====== Data for review ======
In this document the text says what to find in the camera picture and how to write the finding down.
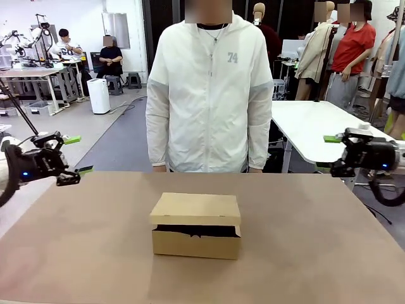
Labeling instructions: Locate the person's right forearm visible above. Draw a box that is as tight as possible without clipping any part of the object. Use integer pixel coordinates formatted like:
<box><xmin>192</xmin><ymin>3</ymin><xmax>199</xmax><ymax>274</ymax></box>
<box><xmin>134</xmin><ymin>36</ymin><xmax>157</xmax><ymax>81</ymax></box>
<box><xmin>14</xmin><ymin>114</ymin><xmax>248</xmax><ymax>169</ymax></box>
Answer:
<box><xmin>145</xmin><ymin>117</ymin><xmax>171</xmax><ymax>174</ymax></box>

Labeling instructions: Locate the silver cross necklace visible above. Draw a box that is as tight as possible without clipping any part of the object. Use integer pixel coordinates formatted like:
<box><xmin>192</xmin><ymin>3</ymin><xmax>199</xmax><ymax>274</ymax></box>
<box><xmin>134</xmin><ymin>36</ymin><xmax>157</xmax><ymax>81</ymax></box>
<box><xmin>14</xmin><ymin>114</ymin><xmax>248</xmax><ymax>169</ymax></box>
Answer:
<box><xmin>199</xmin><ymin>24</ymin><xmax>229</xmax><ymax>45</ymax></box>

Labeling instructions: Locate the seated man in white shirt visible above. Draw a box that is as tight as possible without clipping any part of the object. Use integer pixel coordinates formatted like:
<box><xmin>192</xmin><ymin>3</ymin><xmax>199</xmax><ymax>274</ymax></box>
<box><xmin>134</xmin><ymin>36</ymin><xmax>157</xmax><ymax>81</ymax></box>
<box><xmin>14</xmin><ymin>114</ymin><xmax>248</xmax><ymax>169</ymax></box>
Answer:
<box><xmin>50</xmin><ymin>28</ymin><xmax>84</xmax><ymax>61</ymax></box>

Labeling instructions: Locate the figure in red shirt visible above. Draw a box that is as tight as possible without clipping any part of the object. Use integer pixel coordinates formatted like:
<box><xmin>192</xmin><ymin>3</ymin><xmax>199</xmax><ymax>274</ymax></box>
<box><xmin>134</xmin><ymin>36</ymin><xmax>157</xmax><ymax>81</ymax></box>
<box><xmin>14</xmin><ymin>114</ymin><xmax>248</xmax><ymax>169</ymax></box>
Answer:
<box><xmin>325</xmin><ymin>0</ymin><xmax>378</xmax><ymax>110</ymax></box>

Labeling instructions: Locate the seated person in black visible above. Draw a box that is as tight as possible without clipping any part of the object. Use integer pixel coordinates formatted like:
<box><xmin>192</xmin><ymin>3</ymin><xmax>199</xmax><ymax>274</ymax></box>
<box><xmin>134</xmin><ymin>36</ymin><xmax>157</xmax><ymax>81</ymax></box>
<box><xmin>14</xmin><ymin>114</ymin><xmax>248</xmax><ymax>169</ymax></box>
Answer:
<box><xmin>96</xmin><ymin>34</ymin><xmax>124</xmax><ymax>79</ymax></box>

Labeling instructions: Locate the person in white jacket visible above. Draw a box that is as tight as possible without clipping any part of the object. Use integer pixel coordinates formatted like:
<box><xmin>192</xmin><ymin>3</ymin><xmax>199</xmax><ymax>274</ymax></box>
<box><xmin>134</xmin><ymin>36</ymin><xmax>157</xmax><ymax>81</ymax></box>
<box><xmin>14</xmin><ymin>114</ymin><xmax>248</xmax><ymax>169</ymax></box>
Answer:
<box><xmin>144</xmin><ymin>0</ymin><xmax>275</xmax><ymax>174</ymax></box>

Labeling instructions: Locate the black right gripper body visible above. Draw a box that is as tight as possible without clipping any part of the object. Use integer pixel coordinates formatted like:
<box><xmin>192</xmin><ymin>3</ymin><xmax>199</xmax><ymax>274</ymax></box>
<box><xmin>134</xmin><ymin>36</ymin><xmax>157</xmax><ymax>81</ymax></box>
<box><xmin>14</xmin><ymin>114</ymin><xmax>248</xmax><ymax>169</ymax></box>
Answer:
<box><xmin>342</xmin><ymin>138</ymin><xmax>399</xmax><ymax>172</ymax></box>

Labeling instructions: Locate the black tripod leg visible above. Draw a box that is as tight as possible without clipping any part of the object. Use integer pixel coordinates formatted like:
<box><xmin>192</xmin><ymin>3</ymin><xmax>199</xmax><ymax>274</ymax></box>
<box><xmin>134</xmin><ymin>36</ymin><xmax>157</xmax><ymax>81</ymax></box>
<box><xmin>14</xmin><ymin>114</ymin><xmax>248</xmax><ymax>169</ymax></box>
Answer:
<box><xmin>0</xmin><ymin>79</ymin><xmax>39</xmax><ymax>136</ymax></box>

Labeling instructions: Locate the mannequin in dark red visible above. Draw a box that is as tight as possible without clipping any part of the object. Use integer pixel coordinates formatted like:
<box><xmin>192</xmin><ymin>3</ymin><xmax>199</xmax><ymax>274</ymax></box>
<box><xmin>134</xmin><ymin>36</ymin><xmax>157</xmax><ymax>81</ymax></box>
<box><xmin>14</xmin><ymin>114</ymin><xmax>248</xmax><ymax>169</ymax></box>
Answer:
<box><xmin>252</xmin><ymin>2</ymin><xmax>283</xmax><ymax>80</ymax></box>

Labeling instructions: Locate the grey workbench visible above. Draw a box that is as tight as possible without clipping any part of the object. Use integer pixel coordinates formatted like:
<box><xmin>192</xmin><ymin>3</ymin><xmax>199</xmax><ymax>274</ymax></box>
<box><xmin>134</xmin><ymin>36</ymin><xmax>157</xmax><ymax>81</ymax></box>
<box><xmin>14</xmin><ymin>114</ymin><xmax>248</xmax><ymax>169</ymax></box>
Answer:
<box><xmin>0</xmin><ymin>67</ymin><xmax>63</xmax><ymax>115</ymax></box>

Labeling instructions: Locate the white air purifier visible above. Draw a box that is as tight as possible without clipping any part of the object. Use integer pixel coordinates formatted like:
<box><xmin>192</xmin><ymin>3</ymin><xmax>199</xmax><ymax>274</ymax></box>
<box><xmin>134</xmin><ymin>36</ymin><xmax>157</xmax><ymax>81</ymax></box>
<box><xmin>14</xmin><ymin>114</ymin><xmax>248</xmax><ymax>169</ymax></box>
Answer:
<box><xmin>86</xmin><ymin>79</ymin><xmax>111</xmax><ymax>115</ymax></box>

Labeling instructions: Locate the mannequin in beige coat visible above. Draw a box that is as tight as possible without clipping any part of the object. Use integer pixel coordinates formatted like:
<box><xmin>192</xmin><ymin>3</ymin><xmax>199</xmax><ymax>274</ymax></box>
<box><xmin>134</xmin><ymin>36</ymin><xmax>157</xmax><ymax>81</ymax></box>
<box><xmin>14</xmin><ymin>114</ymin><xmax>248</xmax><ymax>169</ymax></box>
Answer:
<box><xmin>294</xmin><ymin>1</ymin><xmax>338</xmax><ymax>101</ymax></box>

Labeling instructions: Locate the grey storage bin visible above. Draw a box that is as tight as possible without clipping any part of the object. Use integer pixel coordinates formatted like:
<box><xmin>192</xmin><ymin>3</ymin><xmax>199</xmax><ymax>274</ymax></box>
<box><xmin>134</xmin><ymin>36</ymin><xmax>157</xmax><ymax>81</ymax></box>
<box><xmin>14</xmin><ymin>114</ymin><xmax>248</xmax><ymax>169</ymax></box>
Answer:
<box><xmin>24</xmin><ymin>101</ymin><xmax>54</xmax><ymax>118</ymax></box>

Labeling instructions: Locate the grey stool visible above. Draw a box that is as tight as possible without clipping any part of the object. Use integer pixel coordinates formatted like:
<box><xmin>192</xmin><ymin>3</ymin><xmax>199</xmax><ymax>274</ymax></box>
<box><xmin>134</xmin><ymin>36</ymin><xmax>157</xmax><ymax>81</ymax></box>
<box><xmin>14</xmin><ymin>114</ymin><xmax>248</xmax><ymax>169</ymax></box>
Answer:
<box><xmin>105</xmin><ymin>75</ymin><xmax>125</xmax><ymax>96</ymax></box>
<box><xmin>127</xmin><ymin>72</ymin><xmax>142</xmax><ymax>90</ymax></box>

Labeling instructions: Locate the grey monitor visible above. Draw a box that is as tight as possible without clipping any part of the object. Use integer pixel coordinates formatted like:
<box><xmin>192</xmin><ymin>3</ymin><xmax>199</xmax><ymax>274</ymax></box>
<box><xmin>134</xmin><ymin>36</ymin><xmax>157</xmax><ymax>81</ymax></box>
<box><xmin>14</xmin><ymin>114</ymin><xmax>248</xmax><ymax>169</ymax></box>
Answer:
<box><xmin>281</xmin><ymin>39</ymin><xmax>305</xmax><ymax>61</ymax></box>

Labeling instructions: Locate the brown cardboard box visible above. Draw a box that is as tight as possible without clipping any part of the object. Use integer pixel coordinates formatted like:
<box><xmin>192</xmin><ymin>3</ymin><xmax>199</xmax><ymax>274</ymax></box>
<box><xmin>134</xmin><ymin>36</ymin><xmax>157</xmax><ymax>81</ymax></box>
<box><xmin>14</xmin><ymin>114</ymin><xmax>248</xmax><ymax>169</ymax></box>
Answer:
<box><xmin>149</xmin><ymin>191</ymin><xmax>242</xmax><ymax>261</ymax></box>

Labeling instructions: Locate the white table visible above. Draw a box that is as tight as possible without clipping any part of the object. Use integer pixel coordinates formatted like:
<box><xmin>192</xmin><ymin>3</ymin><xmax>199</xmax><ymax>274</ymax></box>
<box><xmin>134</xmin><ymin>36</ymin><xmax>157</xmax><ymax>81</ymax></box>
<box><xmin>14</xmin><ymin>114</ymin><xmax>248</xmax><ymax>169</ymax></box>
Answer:
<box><xmin>270</xmin><ymin>100</ymin><xmax>395</xmax><ymax>175</ymax></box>

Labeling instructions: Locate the grey computer case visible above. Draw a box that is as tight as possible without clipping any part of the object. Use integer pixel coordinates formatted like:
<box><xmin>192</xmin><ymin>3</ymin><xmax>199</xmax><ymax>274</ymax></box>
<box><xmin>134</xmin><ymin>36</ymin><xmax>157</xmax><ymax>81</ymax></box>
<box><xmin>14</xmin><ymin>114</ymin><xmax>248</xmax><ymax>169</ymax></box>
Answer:
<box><xmin>271</xmin><ymin>79</ymin><xmax>286</xmax><ymax>101</ymax></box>

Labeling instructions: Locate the silver wall panel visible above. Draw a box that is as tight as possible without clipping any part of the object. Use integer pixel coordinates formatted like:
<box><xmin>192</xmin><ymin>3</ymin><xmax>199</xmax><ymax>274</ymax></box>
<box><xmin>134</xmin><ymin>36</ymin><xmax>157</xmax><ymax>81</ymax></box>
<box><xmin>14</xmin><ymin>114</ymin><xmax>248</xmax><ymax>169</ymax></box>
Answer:
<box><xmin>101</xmin><ymin>12</ymin><xmax>131</xmax><ymax>49</ymax></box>

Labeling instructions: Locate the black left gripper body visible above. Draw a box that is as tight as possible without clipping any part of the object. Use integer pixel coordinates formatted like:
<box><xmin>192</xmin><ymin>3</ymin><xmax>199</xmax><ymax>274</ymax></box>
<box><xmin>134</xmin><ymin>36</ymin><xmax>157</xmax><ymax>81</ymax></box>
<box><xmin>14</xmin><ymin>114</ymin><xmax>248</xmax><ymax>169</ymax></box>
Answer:
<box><xmin>14</xmin><ymin>146</ymin><xmax>70</xmax><ymax>185</ymax></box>

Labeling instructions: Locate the person's left forearm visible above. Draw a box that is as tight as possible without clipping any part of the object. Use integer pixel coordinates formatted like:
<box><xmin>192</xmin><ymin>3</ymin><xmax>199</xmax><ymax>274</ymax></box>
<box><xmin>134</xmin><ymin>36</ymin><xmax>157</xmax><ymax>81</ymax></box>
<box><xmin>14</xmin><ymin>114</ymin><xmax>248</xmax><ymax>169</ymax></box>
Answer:
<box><xmin>242</xmin><ymin>117</ymin><xmax>273</xmax><ymax>174</ymax></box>

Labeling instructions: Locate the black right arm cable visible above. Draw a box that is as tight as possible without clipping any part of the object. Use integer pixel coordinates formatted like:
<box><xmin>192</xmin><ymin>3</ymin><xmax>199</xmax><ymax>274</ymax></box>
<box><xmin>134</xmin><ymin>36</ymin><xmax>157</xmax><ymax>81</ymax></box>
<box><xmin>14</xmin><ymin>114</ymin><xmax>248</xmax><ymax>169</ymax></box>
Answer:
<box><xmin>368</xmin><ymin>170</ymin><xmax>405</xmax><ymax>208</ymax></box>

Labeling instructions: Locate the black floor cable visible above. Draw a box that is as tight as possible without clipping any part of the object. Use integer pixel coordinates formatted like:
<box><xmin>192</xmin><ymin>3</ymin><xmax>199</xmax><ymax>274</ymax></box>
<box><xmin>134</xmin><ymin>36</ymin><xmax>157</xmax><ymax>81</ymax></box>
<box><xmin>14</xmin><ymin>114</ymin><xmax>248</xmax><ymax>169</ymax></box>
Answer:
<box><xmin>363</xmin><ymin>202</ymin><xmax>394</xmax><ymax>225</ymax></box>
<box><xmin>109</xmin><ymin>96</ymin><xmax>148</xmax><ymax>114</ymax></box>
======
In these entries, please give the number of lines holding the string "mannequin" and nothing more.

2